Lowering the risk barrier by increasing the flow or patience of capital sort of helps, but could well be counter-productive.  Same, frankly, for increased education: it can just as easily increase passivity and self-centeredness.

At The Swan Factory, we believe that moral courage can't be taught -- but it can be caught.  We are currently trying to find an angel investor who agrees, and would be willing to help us fund the experiment.

So I suppose I must concede that capital is important, and at the margins a limiting factor.  But I do NOT want easy or patient capital.  I want wise capital that:

  a) genuinely cares about improving the human condition

  b) has some clue about the kind of moral development is necessary to do that

  c) is willing to not just fund us, but hold us accountable for quickly proving we can do what we say

If you know anyone like that, please drop me a line! :-)

I like to think we've generated enough positive results along that dimension to justify a $100K investment, but I guess we'll find out this month...

Fingers crossed for you, Ernie!

Moral courage can be found but we can never quite be sure of the timeframe!

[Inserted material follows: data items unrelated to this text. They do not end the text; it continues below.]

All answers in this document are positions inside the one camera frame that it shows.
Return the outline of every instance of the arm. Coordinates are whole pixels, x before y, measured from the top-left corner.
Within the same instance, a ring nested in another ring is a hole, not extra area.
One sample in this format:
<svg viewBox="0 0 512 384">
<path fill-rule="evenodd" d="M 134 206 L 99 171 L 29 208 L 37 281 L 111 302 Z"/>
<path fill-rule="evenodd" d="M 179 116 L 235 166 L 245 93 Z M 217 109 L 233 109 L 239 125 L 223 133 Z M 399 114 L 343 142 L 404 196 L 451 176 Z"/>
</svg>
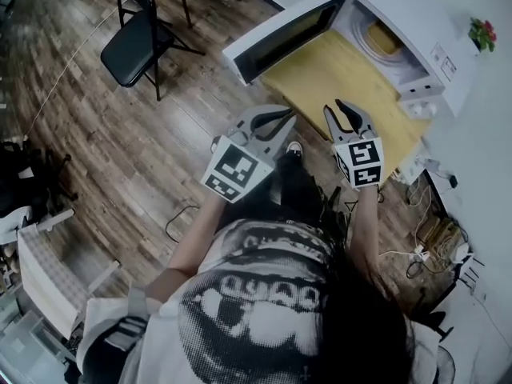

James has some great points and they may well be the answer.  Nevertheless, legislating a "wealth ceiling and taxing the rest" while "creating a safe level of subsistence" at a global level is not something I am optimistic of seeing in my lifetime (and I'm a very optimistic person).  Sadly it is more likely to occur after some level of Mad Max where the new architects of the new world order take the lessons described and put in suggestions like James' to protect us from this imbalance that capitalism reaches after a time.  

If only there were a realistic way to move us away from success being measured by this quarters P&L towards value produced and a longer view of what success is.  If only there were a realistic way to rework how we compete....a way that rewards innovative breakthroughs and supports collaboration.

Nonprofits like Gates Foundation and for-profits like Google, Tesla, and SpaceX can still take big risks.

Not everyone is driven by the quarterly P&L.

Perhaps more people will have the courage to eschew short-term thinking.